Work instruction: Only one stretch of the data below is needed. Output the lines from the one with "For the benchmark, mark the white left" up to and including the one with "For the benchmark, mark the white right", exactly as they stand.

(Records from a data source)
· · · · ·

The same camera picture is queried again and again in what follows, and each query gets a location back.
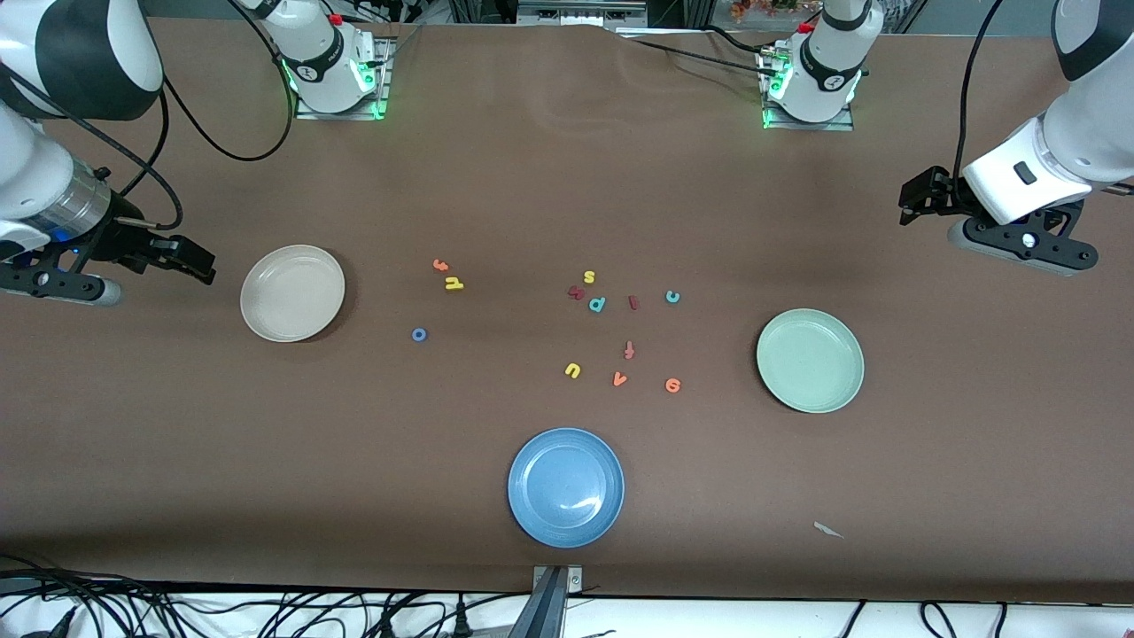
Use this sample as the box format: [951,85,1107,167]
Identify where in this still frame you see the grey metal box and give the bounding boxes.
[517,0,649,27]

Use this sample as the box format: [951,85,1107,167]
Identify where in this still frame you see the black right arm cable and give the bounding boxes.
[0,0,296,231]

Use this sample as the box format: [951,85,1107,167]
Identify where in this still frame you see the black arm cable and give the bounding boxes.
[0,0,296,231]
[953,0,1009,183]

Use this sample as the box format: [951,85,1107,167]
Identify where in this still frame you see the short black table cable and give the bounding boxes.
[704,24,765,56]

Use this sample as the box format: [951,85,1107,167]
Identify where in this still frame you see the brown beige plate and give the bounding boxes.
[240,245,346,343]

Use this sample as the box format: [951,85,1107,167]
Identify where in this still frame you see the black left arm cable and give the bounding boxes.
[953,0,1009,183]

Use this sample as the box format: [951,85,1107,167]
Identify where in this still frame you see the blue plate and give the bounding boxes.
[508,428,625,549]

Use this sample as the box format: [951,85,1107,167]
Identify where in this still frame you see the brown table cover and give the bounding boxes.
[0,18,1134,605]

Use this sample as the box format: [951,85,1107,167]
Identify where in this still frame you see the long black table cable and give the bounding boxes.
[631,37,776,76]

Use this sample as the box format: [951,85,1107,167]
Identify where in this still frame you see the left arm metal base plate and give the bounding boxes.
[762,49,856,132]

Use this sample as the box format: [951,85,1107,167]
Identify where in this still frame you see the pale green plate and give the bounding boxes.
[756,308,866,414]

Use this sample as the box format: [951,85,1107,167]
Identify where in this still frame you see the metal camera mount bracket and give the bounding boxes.
[530,565,584,638]

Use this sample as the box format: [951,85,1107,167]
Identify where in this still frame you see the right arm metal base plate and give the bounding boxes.
[295,37,392,121]

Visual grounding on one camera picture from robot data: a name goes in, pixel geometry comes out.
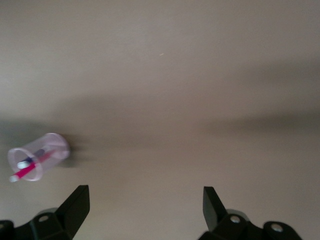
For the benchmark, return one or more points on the translucent pink cup holder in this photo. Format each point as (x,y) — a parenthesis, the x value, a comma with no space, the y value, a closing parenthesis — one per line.
(37,157)

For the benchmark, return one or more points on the pink highlighter pen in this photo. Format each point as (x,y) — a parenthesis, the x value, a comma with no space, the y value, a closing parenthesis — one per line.
(27,170)

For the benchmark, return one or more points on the purple highlighter pen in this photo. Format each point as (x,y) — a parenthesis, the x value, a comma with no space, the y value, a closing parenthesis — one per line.
(28,161)

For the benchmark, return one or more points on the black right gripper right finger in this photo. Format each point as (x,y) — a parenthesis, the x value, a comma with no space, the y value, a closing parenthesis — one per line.
(225,225)

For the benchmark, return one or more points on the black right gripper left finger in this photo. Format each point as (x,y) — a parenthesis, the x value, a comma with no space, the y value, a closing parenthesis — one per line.
(67,212)

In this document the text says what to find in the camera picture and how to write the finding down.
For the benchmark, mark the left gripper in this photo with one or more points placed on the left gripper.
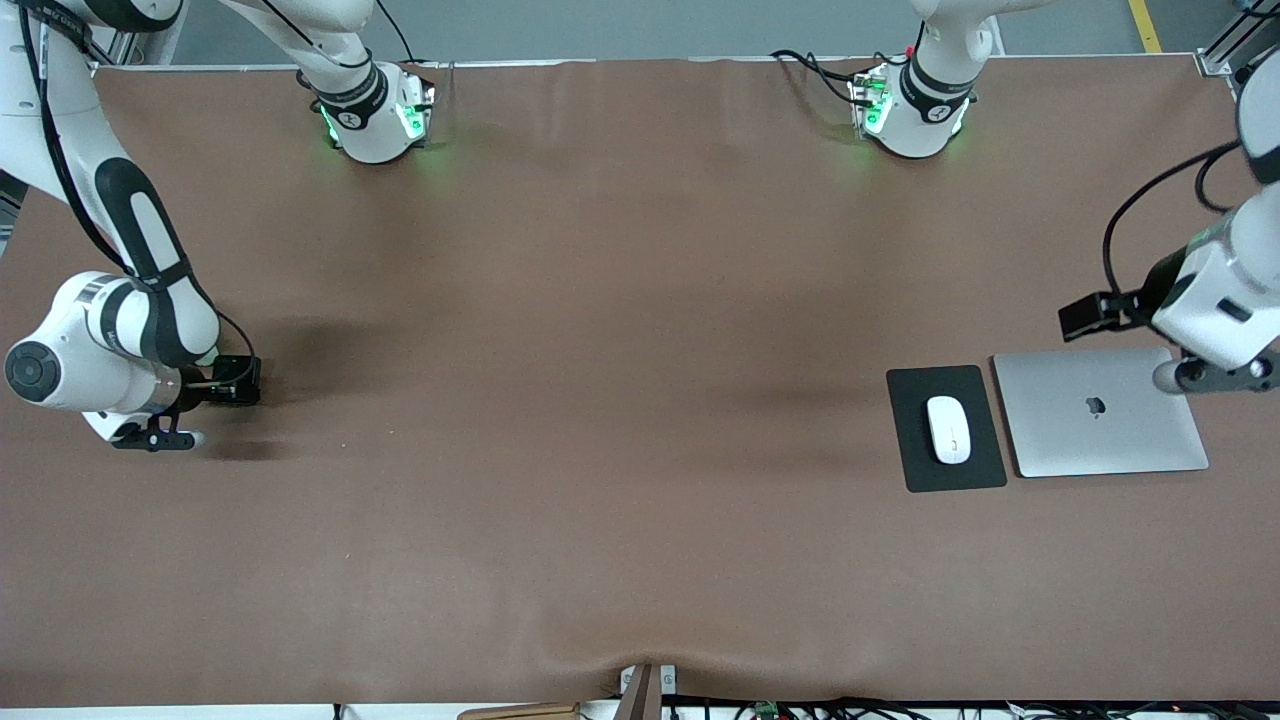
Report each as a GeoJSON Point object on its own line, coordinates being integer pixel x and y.
{"type": "Point", "coordinates": [1140, 298]}

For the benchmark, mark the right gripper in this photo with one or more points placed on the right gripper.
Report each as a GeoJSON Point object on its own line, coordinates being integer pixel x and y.
{"type": "Point", "coordinates": [213, 383]}

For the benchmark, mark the white computer mouse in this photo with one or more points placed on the white computer mouse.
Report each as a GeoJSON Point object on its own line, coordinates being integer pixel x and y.
{"type": "Point", "coordinates": [949, 430]}

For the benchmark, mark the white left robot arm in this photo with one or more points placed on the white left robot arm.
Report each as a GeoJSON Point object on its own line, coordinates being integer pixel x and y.
{"type": "Point", "coordinates": [925, 120]}

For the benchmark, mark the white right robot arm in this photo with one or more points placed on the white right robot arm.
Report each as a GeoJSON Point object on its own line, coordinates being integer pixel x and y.
{"type": "Point", "coordinates": [60, 120]}

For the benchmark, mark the black mouse pad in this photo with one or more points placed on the black mouse pad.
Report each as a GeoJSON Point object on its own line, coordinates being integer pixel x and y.
{"type": "Point", "coordinates": [910, 470]}

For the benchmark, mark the silver laptop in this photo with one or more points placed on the silver laptop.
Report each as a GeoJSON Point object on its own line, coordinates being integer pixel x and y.
{"type": "Point", "coordinates": [1100, 440]}

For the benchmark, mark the brown wooden board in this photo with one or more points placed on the brown wooden board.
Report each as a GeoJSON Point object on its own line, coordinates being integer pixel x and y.
{"type": "Point", "coordinates": [520, 712]}

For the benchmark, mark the brown table cover mat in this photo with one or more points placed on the brown table cover mat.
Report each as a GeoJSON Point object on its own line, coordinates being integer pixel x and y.
{"type": "Point", "coordinates": [600, 560]}

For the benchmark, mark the aluminium frame profile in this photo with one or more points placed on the aluminium frame profile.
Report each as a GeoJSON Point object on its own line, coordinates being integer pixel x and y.
{"type": "Point", "coordinates": [1225, 40]}

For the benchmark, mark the metal edge bracket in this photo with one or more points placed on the metal edge bracket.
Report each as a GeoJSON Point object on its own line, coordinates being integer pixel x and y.
{"type": "Point", "coordinates": [648, 675]}

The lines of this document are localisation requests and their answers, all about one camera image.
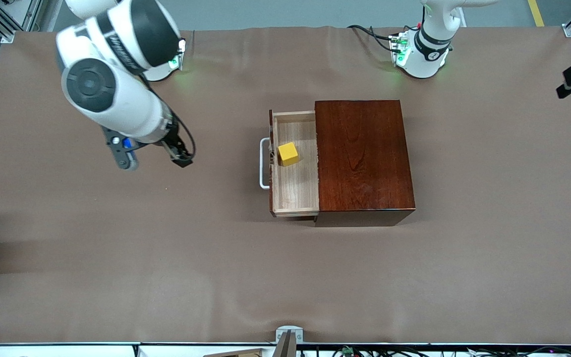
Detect brown table cloth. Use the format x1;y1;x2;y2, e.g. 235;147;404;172
0;26;571;345

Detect light wooden board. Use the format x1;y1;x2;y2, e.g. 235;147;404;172
201;348;266;357

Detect black arm base cable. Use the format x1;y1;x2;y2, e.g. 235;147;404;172
347;24;401;53

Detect yellow cube block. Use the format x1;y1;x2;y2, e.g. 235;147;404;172
278;142;300;167

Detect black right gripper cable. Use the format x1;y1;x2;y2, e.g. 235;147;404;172
142;84;197;162

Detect wooden drawer with white handle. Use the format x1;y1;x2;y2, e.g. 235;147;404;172
259;110;321;219

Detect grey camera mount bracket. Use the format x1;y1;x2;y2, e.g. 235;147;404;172
276;326;303;357

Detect dark brown wooden cabinet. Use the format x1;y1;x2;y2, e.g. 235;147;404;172
314;100;416;228

· · · · ·

Answer space:
For the benchmark, mark the white left robot arm in this photo with one or more points placed on the white left robot arm.
Report each as a GeoJSON Point object on its own line, coordinates being integer pixel x and y.
{"type": "Point", "coordinates": [925, 120]}

For the benchmark, mark the white right robot arm in this photo with one or more points placed on the white right robot arm.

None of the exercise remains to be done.